Looking a the plot, we can see that the naive forecast is underforecasting compared to the actual sales data.
Chapter 3 Problem 2
For the Shampoo Sales file, if the goal is forecasting sales in future months, which of the following steps should be taken:
*partition the data into training and validation periods- YES, the size of the validation period should match the length of time that is being forecasted.

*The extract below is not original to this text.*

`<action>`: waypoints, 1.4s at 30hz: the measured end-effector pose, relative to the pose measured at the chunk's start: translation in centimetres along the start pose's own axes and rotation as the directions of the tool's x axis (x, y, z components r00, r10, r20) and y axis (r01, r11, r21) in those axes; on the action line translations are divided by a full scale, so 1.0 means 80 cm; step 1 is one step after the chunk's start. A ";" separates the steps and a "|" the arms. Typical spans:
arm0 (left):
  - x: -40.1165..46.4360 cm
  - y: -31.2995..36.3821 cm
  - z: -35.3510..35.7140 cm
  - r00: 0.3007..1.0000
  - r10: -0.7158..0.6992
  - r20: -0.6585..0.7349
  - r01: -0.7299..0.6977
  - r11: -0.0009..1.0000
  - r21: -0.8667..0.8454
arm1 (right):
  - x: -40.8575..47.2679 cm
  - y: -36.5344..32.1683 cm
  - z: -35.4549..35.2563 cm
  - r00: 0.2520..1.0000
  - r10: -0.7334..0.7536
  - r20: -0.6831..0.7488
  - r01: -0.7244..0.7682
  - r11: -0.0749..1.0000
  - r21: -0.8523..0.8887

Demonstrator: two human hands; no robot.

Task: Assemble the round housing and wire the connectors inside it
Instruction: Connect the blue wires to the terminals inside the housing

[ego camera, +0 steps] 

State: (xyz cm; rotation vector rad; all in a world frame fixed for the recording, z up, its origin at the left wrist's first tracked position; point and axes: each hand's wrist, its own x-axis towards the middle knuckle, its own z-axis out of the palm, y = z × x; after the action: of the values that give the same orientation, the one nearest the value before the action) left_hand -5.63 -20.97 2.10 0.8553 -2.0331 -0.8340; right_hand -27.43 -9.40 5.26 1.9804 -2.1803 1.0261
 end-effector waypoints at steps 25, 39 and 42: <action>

*examine time plots of the series and of model forecasts only for the training period- NO, we want to look at the validation period for both the series plot and the model forecasts for assessing the model.
*look at the MAPE and RMSE for the training period- NO, we want to look at these for the validation period.
*look at the MAPE and RMSE for the validation period- YES, we can use these to look at the performance of the model to determine if it will provide an acceprtable forecast.
*compute naive forecasts-YES, we can use these as our initial forecasts and assess their performance against the validation period.From assignment 1, we learned that this data is not seasonal, so the seasonal naive forecast would not be needed.